This time was to be different.
The memory chip sector, famous for its boom and bust cycles, has changed its ways. A combination of more disciplined management and new markets for its products – including 5G technology and cloud services – would ensure companies would deliver more predictable earnings.
And yet, less than a year after memory companies made such statements, the $160 billion industry is suffering one of its worst failures ever. There is a lot of chips sitting in warehouses, customers are cutting orders, and product prices have plunged.
“The chip industry thought suppliers would have better control,” said Avril Wu, senior research vice president at TrendForce. “This downturn proved everyone wrong.”

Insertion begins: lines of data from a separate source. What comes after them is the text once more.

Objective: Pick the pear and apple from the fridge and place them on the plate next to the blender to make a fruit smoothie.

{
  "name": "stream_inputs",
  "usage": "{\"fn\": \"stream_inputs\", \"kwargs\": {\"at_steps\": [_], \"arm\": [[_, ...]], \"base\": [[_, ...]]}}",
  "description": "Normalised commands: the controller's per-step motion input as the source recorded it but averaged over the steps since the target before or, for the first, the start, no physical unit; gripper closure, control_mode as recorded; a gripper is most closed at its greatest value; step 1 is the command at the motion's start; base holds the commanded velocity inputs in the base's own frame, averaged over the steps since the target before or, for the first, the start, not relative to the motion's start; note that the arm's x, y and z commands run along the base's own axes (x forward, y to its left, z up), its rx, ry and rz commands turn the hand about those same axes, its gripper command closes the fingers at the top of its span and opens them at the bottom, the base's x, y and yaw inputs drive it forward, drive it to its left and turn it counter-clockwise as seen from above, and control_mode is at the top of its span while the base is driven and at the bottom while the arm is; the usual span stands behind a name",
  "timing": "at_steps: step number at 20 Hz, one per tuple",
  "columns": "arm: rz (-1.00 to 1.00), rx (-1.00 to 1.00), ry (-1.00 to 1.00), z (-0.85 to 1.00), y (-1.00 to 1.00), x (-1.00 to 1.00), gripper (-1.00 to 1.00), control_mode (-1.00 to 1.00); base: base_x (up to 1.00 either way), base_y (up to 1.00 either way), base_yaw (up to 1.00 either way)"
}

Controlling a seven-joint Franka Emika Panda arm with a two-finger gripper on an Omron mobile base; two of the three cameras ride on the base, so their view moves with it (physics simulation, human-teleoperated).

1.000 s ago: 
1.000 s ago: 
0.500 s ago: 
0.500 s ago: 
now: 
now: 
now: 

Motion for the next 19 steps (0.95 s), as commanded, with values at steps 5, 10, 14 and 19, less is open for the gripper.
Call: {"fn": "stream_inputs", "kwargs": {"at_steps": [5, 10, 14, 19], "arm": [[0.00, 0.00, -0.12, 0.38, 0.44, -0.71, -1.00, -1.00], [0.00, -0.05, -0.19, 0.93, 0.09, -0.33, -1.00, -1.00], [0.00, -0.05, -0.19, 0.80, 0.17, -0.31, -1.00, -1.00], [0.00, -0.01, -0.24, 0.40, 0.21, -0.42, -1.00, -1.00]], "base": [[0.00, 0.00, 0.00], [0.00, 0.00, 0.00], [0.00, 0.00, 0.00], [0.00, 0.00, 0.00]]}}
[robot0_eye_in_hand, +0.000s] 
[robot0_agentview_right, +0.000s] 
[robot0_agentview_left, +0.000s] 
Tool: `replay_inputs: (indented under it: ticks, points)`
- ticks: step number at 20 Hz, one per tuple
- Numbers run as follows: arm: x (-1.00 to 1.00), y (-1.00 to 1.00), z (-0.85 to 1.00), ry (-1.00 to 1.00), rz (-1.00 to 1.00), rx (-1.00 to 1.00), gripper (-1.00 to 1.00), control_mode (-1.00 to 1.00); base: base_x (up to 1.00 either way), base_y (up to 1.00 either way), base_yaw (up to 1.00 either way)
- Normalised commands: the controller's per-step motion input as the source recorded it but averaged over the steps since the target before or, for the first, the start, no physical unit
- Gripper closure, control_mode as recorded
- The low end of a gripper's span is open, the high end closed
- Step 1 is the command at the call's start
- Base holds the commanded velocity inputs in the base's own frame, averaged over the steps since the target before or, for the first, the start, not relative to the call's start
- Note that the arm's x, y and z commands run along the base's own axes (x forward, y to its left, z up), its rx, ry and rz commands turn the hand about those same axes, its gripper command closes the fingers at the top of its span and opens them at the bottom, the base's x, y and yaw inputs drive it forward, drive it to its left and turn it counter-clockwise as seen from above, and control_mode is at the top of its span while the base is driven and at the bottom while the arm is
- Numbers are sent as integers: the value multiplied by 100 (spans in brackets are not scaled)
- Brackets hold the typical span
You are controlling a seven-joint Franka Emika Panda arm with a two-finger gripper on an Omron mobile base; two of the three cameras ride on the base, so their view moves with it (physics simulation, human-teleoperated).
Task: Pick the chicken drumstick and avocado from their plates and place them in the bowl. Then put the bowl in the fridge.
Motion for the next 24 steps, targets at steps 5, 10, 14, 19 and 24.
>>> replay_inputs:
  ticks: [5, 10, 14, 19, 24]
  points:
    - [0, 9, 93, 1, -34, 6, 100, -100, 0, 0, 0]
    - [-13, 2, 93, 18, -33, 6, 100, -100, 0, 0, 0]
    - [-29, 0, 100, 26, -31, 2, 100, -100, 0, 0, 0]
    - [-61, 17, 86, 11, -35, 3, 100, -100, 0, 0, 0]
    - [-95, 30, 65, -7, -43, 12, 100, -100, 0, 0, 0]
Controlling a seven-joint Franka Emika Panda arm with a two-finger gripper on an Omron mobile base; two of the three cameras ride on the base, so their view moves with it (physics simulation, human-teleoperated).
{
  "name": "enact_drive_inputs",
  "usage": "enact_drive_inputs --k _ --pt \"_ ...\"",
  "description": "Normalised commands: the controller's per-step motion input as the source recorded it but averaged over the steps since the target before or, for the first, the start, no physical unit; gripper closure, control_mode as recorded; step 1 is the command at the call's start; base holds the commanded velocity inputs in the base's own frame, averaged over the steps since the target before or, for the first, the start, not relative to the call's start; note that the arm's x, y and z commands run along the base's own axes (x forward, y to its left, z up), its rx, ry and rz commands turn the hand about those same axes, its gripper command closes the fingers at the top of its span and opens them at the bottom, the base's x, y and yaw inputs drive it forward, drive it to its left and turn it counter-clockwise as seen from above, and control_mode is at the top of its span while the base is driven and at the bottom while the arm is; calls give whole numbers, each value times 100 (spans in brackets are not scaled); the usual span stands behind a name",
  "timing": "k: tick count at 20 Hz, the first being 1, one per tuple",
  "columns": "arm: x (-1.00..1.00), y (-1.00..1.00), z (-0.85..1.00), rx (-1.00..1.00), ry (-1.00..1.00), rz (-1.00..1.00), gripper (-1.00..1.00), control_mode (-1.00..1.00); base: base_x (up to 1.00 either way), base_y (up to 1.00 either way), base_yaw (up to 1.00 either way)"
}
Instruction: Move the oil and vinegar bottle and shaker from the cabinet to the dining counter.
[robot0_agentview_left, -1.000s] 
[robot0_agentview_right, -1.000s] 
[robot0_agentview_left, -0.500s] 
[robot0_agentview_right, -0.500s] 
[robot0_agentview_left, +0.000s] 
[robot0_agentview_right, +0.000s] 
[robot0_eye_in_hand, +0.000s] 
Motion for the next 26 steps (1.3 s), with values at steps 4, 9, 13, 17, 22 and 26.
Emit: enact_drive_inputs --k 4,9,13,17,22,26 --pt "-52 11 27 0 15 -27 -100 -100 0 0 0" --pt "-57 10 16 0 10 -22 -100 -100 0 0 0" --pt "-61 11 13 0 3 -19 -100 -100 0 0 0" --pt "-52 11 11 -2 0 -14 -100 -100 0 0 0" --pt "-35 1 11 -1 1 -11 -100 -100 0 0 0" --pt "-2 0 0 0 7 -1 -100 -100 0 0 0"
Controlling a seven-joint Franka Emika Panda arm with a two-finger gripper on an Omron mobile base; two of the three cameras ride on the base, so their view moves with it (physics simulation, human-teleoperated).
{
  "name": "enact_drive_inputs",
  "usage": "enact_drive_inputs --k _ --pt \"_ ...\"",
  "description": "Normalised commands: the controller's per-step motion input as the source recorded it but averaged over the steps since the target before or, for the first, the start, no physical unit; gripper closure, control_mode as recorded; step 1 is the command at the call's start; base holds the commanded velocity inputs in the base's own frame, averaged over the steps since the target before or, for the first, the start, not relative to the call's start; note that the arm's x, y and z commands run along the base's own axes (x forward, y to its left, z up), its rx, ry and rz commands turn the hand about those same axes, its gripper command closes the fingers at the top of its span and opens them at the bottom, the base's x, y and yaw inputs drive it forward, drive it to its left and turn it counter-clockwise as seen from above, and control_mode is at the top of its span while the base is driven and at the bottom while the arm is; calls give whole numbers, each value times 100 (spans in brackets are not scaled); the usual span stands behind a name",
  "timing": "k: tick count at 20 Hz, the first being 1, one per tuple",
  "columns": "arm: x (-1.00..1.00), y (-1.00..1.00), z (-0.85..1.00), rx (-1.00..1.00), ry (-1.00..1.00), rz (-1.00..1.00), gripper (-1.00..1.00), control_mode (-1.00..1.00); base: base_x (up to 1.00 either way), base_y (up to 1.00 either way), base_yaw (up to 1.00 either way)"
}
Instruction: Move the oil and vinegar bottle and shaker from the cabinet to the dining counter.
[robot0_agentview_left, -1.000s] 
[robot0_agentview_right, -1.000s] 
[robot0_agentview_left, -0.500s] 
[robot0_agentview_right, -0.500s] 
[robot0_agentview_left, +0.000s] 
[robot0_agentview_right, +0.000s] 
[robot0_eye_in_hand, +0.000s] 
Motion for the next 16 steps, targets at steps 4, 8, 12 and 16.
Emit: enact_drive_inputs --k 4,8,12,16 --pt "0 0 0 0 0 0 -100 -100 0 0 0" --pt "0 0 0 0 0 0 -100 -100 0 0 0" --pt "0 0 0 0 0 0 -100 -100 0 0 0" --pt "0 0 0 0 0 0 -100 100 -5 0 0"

The unprecedented crisis is not only wiping out cash at industry leaders SK Hynix Inc. and Micron Technology Inc., but also destabilizes their suppliers, hurts Asian economies that depend on tech exports, and forces the few remaining memory players to form alliances or even. consider mergers.

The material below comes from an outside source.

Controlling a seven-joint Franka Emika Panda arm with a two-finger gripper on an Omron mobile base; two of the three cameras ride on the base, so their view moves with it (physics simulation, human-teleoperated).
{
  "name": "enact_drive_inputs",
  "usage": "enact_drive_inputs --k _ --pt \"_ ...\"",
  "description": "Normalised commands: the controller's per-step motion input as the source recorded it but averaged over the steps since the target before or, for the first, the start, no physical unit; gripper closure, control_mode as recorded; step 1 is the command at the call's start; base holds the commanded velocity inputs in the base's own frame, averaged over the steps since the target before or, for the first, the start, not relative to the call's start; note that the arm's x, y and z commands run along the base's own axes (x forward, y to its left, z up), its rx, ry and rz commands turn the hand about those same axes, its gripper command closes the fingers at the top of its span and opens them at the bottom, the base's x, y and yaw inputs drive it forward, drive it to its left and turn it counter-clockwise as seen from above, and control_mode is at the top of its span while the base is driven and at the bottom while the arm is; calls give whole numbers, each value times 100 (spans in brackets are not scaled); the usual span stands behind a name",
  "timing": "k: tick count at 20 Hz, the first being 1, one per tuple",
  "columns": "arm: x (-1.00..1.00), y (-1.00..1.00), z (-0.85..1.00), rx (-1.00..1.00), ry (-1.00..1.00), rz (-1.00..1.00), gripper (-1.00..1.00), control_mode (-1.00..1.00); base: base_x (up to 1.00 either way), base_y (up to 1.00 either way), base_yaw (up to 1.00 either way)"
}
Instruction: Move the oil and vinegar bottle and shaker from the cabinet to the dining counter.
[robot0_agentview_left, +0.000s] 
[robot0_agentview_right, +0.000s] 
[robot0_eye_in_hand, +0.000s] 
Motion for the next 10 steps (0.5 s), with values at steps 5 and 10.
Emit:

It was a quick descent from the industry’s pandemic sales volume, which was fueled by buyers furnishing home offices and acquiring computers, tablets and smartphones. Now consumers and businesses are holding back on big purchases as they cope with inflation and rising interest rates. Makers of those devices, the main buyers of memory chips, are suddenly stuck with stockpiles of components and don’t need more.
Already Samsung Electronics Co. and its rivals lose money on every chip they produce. Their collective operating losses are expected to hit a record $5 billion this year. Inventories – a critical indicator of demand for memory chips – more than tripled to record levels, reaching three to four months of supply.

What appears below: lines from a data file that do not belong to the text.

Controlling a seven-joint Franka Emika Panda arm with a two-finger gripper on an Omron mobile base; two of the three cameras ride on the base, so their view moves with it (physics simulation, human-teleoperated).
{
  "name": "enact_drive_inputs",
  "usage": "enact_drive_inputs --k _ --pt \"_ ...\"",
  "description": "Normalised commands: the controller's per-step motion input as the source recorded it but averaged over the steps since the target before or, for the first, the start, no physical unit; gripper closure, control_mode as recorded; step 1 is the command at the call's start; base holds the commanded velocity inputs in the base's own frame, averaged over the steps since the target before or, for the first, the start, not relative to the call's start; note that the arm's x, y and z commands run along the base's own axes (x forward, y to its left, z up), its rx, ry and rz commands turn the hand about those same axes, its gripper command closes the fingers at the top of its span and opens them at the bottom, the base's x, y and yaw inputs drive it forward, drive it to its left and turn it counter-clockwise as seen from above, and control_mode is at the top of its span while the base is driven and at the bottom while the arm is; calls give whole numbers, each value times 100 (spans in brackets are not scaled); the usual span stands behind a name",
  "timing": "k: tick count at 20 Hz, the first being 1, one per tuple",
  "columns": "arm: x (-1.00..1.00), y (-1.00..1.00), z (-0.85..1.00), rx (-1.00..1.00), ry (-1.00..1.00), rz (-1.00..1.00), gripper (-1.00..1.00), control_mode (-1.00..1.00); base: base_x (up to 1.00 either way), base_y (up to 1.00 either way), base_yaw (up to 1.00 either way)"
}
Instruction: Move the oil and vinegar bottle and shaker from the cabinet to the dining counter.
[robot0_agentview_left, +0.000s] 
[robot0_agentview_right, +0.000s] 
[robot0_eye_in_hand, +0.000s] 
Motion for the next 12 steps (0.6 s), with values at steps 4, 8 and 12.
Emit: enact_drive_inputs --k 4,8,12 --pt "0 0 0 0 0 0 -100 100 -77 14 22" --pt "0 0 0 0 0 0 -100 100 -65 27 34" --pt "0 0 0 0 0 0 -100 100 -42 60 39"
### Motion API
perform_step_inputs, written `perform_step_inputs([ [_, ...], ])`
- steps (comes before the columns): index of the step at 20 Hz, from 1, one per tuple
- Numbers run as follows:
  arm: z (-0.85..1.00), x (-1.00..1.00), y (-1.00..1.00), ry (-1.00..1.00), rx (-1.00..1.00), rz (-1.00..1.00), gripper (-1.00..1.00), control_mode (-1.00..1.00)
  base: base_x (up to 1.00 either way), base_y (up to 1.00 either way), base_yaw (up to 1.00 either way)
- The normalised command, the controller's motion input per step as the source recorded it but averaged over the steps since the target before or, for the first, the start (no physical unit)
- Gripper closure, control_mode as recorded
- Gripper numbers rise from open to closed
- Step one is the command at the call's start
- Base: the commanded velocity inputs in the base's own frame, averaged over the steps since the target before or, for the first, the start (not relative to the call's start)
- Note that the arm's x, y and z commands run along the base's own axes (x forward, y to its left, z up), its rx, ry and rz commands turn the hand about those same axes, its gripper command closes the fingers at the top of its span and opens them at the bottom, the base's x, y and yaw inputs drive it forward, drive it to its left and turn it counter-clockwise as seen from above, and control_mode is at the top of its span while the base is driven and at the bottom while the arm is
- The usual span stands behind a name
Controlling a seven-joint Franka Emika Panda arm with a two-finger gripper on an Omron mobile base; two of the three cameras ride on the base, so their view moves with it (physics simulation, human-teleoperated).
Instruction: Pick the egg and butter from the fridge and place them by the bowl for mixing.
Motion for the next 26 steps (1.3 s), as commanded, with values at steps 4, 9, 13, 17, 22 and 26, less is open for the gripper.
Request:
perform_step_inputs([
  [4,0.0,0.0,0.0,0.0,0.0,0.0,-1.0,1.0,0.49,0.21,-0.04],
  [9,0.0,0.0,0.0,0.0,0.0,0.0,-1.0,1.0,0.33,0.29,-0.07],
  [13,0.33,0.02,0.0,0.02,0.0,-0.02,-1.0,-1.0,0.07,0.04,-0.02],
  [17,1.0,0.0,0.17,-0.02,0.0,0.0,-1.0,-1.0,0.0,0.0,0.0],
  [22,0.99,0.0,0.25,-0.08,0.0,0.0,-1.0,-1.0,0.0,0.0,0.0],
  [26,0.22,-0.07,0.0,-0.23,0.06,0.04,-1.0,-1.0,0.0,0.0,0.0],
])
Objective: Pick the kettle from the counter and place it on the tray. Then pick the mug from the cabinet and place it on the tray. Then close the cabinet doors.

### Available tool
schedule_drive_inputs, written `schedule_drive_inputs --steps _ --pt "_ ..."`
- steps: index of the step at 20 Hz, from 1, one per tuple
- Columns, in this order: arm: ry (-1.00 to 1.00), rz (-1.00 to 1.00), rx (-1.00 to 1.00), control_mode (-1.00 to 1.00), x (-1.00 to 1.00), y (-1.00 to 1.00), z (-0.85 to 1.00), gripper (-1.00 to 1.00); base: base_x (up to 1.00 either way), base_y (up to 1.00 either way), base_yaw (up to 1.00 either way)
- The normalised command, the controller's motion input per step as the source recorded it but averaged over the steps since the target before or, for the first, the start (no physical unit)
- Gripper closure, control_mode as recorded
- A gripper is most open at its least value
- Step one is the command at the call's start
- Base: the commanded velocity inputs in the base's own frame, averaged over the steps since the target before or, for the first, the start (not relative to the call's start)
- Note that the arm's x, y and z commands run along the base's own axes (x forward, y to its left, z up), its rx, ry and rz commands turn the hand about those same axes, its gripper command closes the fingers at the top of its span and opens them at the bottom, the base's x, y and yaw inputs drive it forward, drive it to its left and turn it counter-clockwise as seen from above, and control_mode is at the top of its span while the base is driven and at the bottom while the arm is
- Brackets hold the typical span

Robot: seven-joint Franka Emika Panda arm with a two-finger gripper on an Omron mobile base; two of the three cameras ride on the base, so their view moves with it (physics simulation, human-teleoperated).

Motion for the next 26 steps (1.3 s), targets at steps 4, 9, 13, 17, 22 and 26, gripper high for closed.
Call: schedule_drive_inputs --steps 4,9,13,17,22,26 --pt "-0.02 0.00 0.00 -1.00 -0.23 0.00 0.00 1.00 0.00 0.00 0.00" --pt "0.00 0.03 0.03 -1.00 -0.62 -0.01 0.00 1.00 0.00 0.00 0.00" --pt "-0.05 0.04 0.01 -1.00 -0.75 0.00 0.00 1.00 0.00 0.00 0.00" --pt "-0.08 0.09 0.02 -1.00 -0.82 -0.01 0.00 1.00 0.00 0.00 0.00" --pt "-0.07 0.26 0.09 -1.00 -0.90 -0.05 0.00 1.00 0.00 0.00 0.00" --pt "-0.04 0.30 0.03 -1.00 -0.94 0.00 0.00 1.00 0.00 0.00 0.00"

Samsung seems to be the only one that will escape relatively unscathed, thanks to its strength and diversified business, but even the South Korean giant of the semiconductor division is headed for losses. Investors will feel the damage this week when the company reports quarterly earnings.
The industry is suffering from a unique combination of circumstances — a pandemic hangover, the war in Ukraine, historic inflation and supply chain disruptions — that have made the downturn far worse than a regular cyclical downturn.
Micron, the last remaining US memory chip maker, has responded aggressively to falling demand. The company said late last month that it would cut its budget for new plants and equipment in addition to reducing production. The speed at which the industry rights itself will depend on how quickly the company’s counterparts make similar moves, CEO Sanjay Mehrotra said.
“We have to get through this cycle,” he said. “I believe the trend of transcyclical growth and profitability is still there.”
In South Korea, Hynix also reduced investments and reduced production. The company’s inventory is partly the result of its acquisition of Intel Corp.’s flash memory business. – an agreement struck before the decline of the industry.
All eyes are now on memory chip king Samsung, which has so far said little about the industry’s near-term prospects. The world’s largest maker of chips, smartphones and display panels is set to report fourth-quarter earnings on Tuesday, followed by a call during which analysts are likely to question its capacity plans.
The Korean tech giant has typically kept spending during downturns, hoping to ride them out with higher output and higher profits when demand picks up. This time, the market is betting that the company will tighten its chip supply, driving up its share price in recent weeks.
Chip manufacturing equipment maker Lam Research Corp. said last week that it is seeing an unprecedented reduction in orders as memory customers cut back and delay spending. Executives at the company, which counts Samsung, SK Hynix and Micron as its top customers, declined to predict when such actions could help the memory market rebound.
“We’ve seen extraordinary measures within the memory market,” Lam CEO Tim Archer said on a call with investors. “It’s at levels we haven’t seen in 25 years.”
It has always been difficult for memory makers to handle spikes and troughs required. Bringing new factories online takes years and billions of dollars, so it’s hard to get the timing right.
The risks have prompted companies in the industry to become more conservative. They are more focused on profitability than trying to grow quickly and gain market share.
That’s especially true for so-called DRAM chips, where the three dominant suppliers — Samsung, Hynix and Micron — are reducing supply, said Shin Jinho, co-chief executive of Midas International Asset Management. The other major part of the memory market, NAND chips, is more fragmented and is poised to go through a tougher battle as the many contenders fight for survival, he said.
“The NAND market is experiencing fierce competition and the recovery will follow one quarter after the recovery of the DRAM market,” Shin said. “If the situation drags on, eventually, we will see a consolidation in the NAND market.”
The memory industry has had mergers during previous downturns, and this one may be no exception. NAND makers Western Digital Corp. and Kioxia Holdings Corp. are making progress in their negotiations, people familiar with the matter said this month. However, the companies already manufacture together and so a merger will not necessarily lead to reduced production.
The longer-term question is when customer demand will rebound. China’s recent exit from Covid-related restrictions could be one catalyst to help the industry, as device makers will be able to return factories to a normal pace, said Greg Roh, head of technology research at HMC Investment & Securities.
“There will also be suppressed demand for appliances,” Roh said. “Our view is that memory will recover in the second half.”